>>>>

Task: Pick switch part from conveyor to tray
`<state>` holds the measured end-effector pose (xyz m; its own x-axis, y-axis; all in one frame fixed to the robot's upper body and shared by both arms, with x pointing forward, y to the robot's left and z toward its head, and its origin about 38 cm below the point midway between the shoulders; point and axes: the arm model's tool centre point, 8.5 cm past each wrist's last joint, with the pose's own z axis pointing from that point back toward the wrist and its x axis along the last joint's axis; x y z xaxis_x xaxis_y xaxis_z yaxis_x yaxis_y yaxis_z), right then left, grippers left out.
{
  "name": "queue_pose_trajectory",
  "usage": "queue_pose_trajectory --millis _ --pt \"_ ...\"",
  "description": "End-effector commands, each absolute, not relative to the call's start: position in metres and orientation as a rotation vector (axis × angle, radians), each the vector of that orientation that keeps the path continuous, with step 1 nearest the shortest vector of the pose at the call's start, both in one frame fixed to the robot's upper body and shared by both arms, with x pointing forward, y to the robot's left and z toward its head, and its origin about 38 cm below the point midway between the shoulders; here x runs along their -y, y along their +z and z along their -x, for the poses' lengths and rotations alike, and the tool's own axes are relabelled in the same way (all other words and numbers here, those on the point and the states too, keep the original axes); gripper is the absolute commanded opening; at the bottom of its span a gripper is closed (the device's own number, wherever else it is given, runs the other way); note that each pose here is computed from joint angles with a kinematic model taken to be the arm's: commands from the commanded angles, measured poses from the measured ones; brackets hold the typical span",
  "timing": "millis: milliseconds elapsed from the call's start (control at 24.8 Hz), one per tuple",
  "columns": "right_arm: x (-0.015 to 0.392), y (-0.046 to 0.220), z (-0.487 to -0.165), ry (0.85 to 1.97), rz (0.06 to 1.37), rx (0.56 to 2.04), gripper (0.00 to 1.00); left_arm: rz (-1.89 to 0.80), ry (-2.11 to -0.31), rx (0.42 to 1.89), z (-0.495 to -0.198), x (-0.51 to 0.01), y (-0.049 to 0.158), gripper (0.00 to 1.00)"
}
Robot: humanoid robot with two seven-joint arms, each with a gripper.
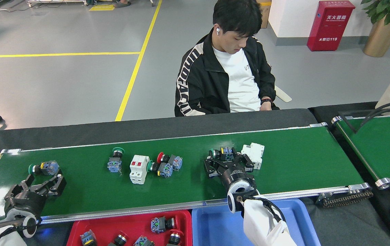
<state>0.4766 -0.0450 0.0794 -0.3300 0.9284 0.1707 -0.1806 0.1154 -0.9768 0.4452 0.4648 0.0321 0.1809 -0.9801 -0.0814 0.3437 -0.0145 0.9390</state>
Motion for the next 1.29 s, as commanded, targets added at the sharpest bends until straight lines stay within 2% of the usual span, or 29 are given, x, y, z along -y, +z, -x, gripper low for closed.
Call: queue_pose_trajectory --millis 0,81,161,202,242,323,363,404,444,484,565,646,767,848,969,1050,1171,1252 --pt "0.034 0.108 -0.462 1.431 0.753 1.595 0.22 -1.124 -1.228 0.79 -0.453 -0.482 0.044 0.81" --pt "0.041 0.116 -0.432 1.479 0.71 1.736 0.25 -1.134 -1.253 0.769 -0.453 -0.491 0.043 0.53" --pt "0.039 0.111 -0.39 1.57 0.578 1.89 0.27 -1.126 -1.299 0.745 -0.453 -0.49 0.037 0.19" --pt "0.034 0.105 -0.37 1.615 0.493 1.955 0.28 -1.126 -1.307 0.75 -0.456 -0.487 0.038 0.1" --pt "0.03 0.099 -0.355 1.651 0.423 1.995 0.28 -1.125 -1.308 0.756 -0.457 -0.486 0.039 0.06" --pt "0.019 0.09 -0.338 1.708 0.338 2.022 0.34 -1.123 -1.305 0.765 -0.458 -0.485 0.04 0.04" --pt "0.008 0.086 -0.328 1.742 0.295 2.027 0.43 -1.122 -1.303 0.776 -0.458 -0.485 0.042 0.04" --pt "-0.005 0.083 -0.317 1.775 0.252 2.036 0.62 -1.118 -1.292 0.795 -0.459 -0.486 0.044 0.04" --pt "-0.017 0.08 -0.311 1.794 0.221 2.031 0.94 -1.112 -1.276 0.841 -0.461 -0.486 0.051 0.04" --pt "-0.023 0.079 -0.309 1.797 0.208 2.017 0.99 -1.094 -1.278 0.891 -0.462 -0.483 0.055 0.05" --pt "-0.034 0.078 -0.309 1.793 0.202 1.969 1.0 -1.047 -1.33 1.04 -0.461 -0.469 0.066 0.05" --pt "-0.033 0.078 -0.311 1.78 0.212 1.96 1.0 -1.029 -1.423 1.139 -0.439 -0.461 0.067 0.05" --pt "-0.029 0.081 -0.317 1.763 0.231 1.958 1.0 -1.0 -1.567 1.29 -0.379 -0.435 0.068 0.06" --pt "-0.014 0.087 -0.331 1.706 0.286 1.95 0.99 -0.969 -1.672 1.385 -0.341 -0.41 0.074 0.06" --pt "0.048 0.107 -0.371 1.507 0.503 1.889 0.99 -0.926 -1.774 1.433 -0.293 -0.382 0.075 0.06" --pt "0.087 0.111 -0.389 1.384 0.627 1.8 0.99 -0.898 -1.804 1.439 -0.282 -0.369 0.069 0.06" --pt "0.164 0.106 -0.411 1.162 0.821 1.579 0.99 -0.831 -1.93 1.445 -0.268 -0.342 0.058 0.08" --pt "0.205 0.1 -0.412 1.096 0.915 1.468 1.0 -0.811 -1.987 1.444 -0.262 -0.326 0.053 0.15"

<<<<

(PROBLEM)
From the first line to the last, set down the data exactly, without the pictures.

(RESPONSE TO THE TASK)
Task: Pick switch part from conveyor to tray
`<state>` holds the measured end-effector pose (xyz m; its own x-axis, y-axis; all in one frame fixed to the robot's upper body and shared by both arms, with x pointing forward, y to the robot's left and z toward its head, and its origin about 38 cm below the point midway between the shoulders; point and axes: the arm model's tool centre point, 8.5 cm past each wrist's last joint, with the pose's own z axis pointing from that point back toward the wrist and its x axis along the last joint's axis; x y z xaxis_x xaxis_y xaxis_z yaxis_x yaxis_y yaxis_z), right then left, grippers left out.
{
  "name": "queue_pose_trajectory",
  "usage": "queue_pose_trajectory --millis _ --pt \"_ ...\"",
  "description": "End-effector commands, each absolute, not relative to the call's start: position in metres and orientation as a rotation vector (axis × angle, radians), each the vector of that orientation that keeps the path continuous, with step 1 nearest the shortest vector of the pose at the call's start, both in one frame fixed to the robot's upper body and shared by both arms, with x pointing forward, y to the robot's left and z toward its head, and its origin about 38 cm below the point midway between the shoulders; here x runs along their -y, y along their +z and z along their -x, for the poses' lengths and rotations alike, and the tool's own axes are relabelled in the same way (all other words and numbers here, those on the point and the states too, keep the original axes); gripper is the absolute commanded opening; at the bottom of its span a gripper is closed (the device's own number, wherever else it is given, runs the other way); note that each pose here is computed from joint angles with a kinematic model taken to be the arm's: commands from the commanded angles, measured poses from the measured ones; brackets hold the typical span",
  "timing": "millis: milliseconds elapsed from the call's start (control at 24.8 Hz), one per tuple",
  "columns": "right_arm: x (-0.015 to 0.392), y (-0.046 to 0.220), z (-0.487 to -0.165), ry (0.85 to 1.97), rz (0.06 to 1.37), rx (0.56 to 2.04), gripper (0.00 to 1.00); left_arm: rz (-1.89 to 0.80), ry (-2.11 to -0.31), rx (0.42 to 1.89), z (-0.495 to -0.198), x (-0.51 to 0.01), y (-0.049 to 0.158), gripper (0.00 to 1.00)"
}
Robot: humanoid robot with two seven-joint arms, each with a gripper.
<state>0.4766 -0.0450 0.0794 -0.3300 0.9284 0.1707 -0.1806 0.1154 -0.9768 0.4452 0.4648 0.0321 0.1809 -0.9801 -0.0814 0.3437 -0.0145 0.9390</state>
Motion for the next 1.29 s, as commanded, targets added at the sharpest bends until straight lines stay within 2% of the usual span, or 29 are given, x, y, z along -y, +z, -x, gripper low for closed.
Call: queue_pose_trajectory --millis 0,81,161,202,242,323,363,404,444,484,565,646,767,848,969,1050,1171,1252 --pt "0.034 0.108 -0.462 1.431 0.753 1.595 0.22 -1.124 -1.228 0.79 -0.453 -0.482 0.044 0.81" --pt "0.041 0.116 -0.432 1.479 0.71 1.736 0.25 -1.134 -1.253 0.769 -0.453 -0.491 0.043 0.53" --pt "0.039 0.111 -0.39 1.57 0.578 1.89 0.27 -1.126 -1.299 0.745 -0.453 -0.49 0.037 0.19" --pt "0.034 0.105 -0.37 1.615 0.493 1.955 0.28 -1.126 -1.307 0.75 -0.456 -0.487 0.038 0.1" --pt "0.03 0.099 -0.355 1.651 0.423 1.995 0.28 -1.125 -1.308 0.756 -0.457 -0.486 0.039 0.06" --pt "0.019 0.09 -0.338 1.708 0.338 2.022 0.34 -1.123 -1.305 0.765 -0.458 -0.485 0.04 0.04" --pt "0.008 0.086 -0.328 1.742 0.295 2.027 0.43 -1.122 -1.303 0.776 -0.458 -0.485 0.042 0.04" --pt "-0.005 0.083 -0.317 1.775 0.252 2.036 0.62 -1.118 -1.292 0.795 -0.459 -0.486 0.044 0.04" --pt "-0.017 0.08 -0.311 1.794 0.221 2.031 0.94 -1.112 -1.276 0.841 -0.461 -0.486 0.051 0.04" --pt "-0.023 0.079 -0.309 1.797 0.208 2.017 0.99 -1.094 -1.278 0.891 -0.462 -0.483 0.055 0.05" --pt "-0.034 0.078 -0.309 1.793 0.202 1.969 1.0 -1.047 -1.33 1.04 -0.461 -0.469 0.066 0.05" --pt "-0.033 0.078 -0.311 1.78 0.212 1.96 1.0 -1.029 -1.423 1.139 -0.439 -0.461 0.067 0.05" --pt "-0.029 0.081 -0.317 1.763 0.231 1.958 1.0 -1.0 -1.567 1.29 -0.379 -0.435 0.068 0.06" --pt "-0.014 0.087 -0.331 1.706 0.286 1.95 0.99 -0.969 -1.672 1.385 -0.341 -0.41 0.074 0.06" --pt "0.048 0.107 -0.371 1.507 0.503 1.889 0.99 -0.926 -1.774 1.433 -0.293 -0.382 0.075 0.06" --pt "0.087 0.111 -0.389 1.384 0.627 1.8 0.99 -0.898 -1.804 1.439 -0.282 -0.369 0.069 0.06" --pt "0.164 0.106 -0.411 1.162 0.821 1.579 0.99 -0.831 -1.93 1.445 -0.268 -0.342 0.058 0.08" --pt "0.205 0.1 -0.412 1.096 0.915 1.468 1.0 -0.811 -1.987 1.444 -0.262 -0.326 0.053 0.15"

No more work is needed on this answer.